One target conspicuously absent from the US and British bombing campaign over the past two weeks has been Iraq's electrical supply.
On one level it's about water - and preservation of a safe, portable water-supply system - as part of the war's humanitarian calculus. Without electricity, a highly urbanized society such as Iraq loses its ability to deliver safe drinking water.
But on another level, it's about convincing a population that you have their interests in mind - while avoiding the nightmarish scenes that a water-supply disaster in Iraq would quickly send around the globe.
Concerns about potable water suggest just one aspect of the tough and tricky road ahead as the US fights a war both to subdue a country and remake it.
A war that looks as if it may last longer than anticipated, or morph into a guerrilla war perhaps continuing even after Saddam Hussein is deposed, is already complicating humanitarian assistance and raising questions about more long-term reconstruction plans.
"We're trying to avoid doing damage to the electrical system, because without [power] you have a cascade of problems - including water supply - and that quickly complicates your humanitarian problems," says William Durch, an expert on peacekeeping at the Henry L. Stinson Center in Washington. "But a sustained war is bound to make achieving those goals, both short- and long-term, more difficult."
That seems especially true after a series of events, including a deadly suicide bombing and other Iraqi guerrilla warfare tactics, have US soldiers responding with more suspicion towards the general population. The killing of 10 civilians at a US Army checkpoint Monday, when their vehicle was fired upon after it failed to slow down, indicates the new levels of tension on both sides.
"When the soldiers' first order of business becomes that of protecting themselves, it makes all the more difficult the delivery of humanitarian assistance and general contact with the very people those soldiers are supposed to be helping," says Martha Brill Olcott, a nation-building expert at the Carnegie Endowment for International Peace in Washington.

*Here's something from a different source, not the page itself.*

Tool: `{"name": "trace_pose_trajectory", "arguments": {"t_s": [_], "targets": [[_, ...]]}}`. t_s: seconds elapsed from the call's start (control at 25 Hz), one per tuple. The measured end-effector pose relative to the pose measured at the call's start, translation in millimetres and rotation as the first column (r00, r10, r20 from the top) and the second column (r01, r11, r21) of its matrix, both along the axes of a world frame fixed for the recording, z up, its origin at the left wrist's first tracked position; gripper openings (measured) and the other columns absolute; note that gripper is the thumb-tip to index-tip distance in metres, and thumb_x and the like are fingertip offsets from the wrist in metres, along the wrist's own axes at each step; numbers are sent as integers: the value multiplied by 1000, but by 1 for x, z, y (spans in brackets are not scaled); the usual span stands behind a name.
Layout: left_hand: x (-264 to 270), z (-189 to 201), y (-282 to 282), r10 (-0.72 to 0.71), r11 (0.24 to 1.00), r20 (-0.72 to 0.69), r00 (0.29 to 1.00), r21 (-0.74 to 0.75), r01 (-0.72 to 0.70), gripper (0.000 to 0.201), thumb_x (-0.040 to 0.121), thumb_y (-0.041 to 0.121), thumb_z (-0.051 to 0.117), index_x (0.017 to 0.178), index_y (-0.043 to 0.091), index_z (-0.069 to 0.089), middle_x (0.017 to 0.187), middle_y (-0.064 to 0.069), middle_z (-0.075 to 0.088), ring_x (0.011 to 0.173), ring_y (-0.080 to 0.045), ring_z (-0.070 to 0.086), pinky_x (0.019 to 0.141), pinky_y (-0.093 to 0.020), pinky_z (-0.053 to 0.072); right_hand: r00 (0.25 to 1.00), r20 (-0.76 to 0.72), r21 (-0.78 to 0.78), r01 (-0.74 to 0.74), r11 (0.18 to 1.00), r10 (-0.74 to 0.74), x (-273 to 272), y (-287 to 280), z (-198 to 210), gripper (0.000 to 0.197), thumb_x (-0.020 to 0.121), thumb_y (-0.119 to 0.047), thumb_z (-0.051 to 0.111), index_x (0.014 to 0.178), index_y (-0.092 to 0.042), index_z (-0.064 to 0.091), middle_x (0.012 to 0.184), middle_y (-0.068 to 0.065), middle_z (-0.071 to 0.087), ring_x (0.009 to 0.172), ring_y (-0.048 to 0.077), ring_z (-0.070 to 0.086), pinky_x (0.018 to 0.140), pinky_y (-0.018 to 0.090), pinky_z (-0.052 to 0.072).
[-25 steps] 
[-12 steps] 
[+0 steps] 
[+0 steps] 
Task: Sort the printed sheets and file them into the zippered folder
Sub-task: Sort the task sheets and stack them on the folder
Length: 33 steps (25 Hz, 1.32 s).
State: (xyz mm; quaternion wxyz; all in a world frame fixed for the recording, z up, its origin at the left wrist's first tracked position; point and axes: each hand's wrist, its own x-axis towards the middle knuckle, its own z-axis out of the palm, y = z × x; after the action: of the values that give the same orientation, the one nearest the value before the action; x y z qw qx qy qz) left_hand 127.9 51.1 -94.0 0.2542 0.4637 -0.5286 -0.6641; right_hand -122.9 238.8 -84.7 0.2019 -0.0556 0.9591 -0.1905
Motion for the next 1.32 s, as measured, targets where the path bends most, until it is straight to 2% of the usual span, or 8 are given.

Not only is each side more suspicious of the other, but the more entrenched kind of war the US is having to fight portends tough times ahead for the conflict's public-relations goals.
"A security situation that is less quickly dominated than anticipated means traditional aid workers can't come in, which leaves the soldiers to do that work, and that offers the pro-Saddam forces more opportunities to exploit the public contact points and drag out the war," says Ms. Olcott.
"It's a nasty spiral that's not going to disappear," she adds, because "it allows them to portray this as a war of occupation, and not liberation as the US would have it."
A more difficult entry into southern Iraq than anticipated by allied forces is complicating aid delivery plans. It's hampering food assistance for a country where, even before the war started, 60 percent of the population depended on a United Nations-administered food program.
Existing food supplies should allow most of the country to avoid dire shortages for roughly another month, Mr. Durch says, and thus stave off a humanitarian crisis - provided electricity is not widely cut and water in cities continues to flow.
But others are less sanguine. InterAction, a coalition of more than 160 US-based international relief groups, estimates as many as 10 million Iraqis - 40 percent of the population - may require immediate food aid.
InterAction also estimates that the cost of the first six months of humanitarian assistance alone is likely to reach $800 million.
The southern port city of Umm Qasr exemplifies the humanitarian complications that can lie ahead. Not only is the port still considered too unsafe for aid ships to dock, but electricity there is out - there is no power to operate the cranes to unload supplies.
Regular water service, out since the war commenced, was just Monday replaced by a makeshift pipe bringing 400,000 gallons a day of potable water from Kuwait.
The difficulties short-term humanitarian assistance faces is also raising questions about the Bush administration's long-term Iraq reconstruction plans.
The original scenario was for a small group of US corporations with track records in specific infrastructure work to move into Iraq and quickly get the country back on its feet economically.
But the unanticipated security risks throughout Iraq are casting doubt on the plan's workability, experts say.
The Bush administration "wanted to make a point by making a new model for nation building, but their model doesn't factor in a lack of security and a neutral [or] even hostile population," says Joseph Cirincione, director of Carnegie's Non-Proliferation Project.
Some nation-building experts acknowledge the model's potential advantages. But they say those were largely predicated upon a war that would end quickly with most of the Iraqi population greeting the Americans as liberators.
"In that situation you could get in select companies to quickly repair roads, build schools, and get the oil fields back in production," Olcott says. Now that the post war scenario is looking more like "a classic occupation," she adds, "the reconstruction plan is going to have to change."
The Stinson Center's Durch agrees that a different vision of reconstruction is needed in a situation where neighboring Arab populations are increasingly hostile to the US-led war. "If the focus of the operation is too American," Durch says, "that will only fuel the thinking, erroneous or not, that this was all about oil, contracts to buddies, and an imperialist occupation."